● **What you are asked to do**:
Copy out all of the data below with no alterations.

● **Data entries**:
────────────────────────────────────────
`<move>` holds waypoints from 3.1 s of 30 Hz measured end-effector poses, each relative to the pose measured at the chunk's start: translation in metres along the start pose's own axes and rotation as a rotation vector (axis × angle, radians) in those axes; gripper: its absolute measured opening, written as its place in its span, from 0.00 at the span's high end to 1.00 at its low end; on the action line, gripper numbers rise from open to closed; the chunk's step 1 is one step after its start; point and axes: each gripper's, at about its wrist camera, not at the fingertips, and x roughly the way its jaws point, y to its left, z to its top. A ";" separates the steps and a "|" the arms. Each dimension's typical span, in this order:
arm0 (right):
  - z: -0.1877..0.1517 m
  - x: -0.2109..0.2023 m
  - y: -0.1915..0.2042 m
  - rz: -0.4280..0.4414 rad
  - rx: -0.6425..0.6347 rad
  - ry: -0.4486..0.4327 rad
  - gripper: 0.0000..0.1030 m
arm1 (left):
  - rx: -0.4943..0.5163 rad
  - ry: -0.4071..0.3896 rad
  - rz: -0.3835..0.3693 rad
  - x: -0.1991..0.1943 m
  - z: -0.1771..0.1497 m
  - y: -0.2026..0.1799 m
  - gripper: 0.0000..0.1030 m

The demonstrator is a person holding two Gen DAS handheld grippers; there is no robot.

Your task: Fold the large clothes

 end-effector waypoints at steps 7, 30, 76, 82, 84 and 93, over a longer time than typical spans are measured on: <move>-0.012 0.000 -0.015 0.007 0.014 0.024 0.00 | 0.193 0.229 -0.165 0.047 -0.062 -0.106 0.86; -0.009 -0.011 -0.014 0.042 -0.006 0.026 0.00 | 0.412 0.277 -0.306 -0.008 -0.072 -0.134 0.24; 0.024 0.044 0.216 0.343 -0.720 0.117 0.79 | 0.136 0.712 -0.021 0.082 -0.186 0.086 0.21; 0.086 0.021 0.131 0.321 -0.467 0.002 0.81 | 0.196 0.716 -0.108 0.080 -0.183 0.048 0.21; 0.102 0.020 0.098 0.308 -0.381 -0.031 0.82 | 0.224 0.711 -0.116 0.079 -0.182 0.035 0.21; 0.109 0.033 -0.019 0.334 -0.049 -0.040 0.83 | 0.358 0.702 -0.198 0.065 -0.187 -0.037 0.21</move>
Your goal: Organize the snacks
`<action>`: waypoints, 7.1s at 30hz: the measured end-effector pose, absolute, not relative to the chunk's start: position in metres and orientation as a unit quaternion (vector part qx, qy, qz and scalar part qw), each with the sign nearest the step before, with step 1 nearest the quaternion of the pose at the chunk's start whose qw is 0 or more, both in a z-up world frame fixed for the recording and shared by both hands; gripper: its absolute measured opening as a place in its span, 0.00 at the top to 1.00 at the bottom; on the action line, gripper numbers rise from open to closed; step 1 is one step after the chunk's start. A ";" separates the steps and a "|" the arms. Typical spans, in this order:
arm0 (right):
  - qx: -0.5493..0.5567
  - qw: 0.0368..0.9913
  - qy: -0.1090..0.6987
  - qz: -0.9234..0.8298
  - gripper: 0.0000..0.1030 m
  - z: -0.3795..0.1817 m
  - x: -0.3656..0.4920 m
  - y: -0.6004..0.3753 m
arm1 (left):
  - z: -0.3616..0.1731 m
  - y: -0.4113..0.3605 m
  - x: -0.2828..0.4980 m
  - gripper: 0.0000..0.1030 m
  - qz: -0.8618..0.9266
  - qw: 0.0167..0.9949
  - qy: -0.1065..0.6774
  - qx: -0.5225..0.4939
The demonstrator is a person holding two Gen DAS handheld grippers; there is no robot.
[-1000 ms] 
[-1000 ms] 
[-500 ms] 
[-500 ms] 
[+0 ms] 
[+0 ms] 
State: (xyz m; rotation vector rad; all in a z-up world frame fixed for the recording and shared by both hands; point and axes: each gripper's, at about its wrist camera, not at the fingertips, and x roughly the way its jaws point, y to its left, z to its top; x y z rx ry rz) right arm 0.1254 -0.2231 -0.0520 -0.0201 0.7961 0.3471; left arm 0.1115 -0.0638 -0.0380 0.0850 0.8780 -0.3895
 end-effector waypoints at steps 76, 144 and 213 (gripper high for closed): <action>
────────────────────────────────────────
● **Solution below**:
`<move>` holds waypoints from 3.1 s of 30 Hz measured end-effector poses, each relative to the pose measured at the chunk's start: translation in metres along the start pose's own axes and rotation as a rotation vector (axis × angle, radians) in those axes; gripper: its absolute measured opening, written as its place in its span, from 0.00 at the span's high end to 1.00 at its low end; on the action line, gripper numbers rise from open to closed; the chunk's step 1 is one step after its start; point and axes: each gripper's, at about its wrist camera, not at the fingertips, and x roughly the way its jaws point, y to its left, z to its top. A ";" separates the steps and a "|" the arms. Each dimension's typical span, in this order:
arm0 (right):
  - z: -0.1877..0.1517 m
  - x: -0.2109..0.2023 m
  - y: -0.1915..0.2042 m
  - rz: -0.4280..0.4414 rad
  - rx: -0.6425..0.6347 rad
  - ry: -0.4486..0.4327 rad
  - gripper: 0.0000..0.1030 m
arm1 (left):
  - rx: -0.4943..0.5163 rad
  - ry: -0.4071..0.3896 rad
  - rz: -0.3835..0.3693 rad
  - x: -0.1991..0.1943 m
  - z: -0.1771..0.1497 m
  - y: -0.2026..0.1799 m
  - gripper: 0.0000..0.1030 m

The demonstrator is a person holding two Gen DAS handheld grippers; there is no robot.

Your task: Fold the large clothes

 end-effector waypoints at steps 7, 30, 76, 82, 84 and 93, over a longer time than typical spans are measured on: <move>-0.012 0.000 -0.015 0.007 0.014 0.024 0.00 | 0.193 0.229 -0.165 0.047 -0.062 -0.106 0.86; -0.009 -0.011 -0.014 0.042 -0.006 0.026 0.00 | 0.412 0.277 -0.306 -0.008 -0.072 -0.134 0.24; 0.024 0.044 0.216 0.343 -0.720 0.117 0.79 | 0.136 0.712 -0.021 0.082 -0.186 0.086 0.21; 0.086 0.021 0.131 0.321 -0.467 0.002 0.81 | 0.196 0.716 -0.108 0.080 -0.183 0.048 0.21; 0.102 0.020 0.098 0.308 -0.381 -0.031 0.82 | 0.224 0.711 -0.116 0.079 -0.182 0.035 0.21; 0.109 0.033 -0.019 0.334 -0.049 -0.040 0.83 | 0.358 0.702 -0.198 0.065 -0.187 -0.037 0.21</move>
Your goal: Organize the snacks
`<action>`: waypoints, 7.1s at 30hz: the measured end-effector pose, absolute, not relative to the chunk's start: position in metres and orientation as a unit quaternion (vector part qx, qy, qz and scalar part qw), each with the sign nearest the step before, with step 1 nearest the quaternion of the pose at the chunk's start whose qw is 0 or more, both in a z-up world frame fixed for the recording and shared by both hands; gripper: its absolute measured opening as a place in its span, 0.00 at the top to 1.00 at the bottom; on the action line, gripper numbers rise from open to closed; step 1 is one step after the chunk's start. A ";" separates the steps and a "|" the arms. Typical spans, in this order:
arm0 (right):
  - qx: -0.5493..0.5567
  - qw: 0.0368..0.9913
  - qy: -0.1090..0.6987
  - qz: -0.9234..0.8298
  - gripper: 0.0000..0.1030 m
  - z: -0.3795..0.1817 m
  - x: -0.3656..0.4920 m
  - y: -0.6004..0.3753 m
arm1 (left):
  - z: -0.3616..0.1731 m
  - y: -0.4113..0.3605 m
  - x: -0.2828..0.4980 m
  - gripper: 0.0000..0.1030 m
  - qz: -0.8618..0.9266
  - qw: 0.0167..0.9949
  - qy: -0.1065..0.6774
  - qx: -0.5225..0.4939
The demonstrator is a person holding two Gen DAS handheld grippers; there is no robot.
[-1000 ms] 
[-1000 ms] 
[-500 ms] 
[-500 ms] 
[+0 ms] 
[+0 ms] 
State: (xyz m; rotation vector rad; all in a z-up world frame fixed for the recording and shared by both hands; point and axes: each gripper's, at about its wrist camera, not at the fingertips, and x roughly the way its jaws point, y to its left, z to its top; x y z rx ry rz) right arm 0.1254 -0.2231 -0.0520 -0.0201 0.7961 0.3471; left arm 0.1115 -0.0638 -0.0380 0.0850 0.8780 -0.3895
 end-effector waypoints at steps 76, 144 and 213 (gripper high for closed): <action>

No additional answer text is required.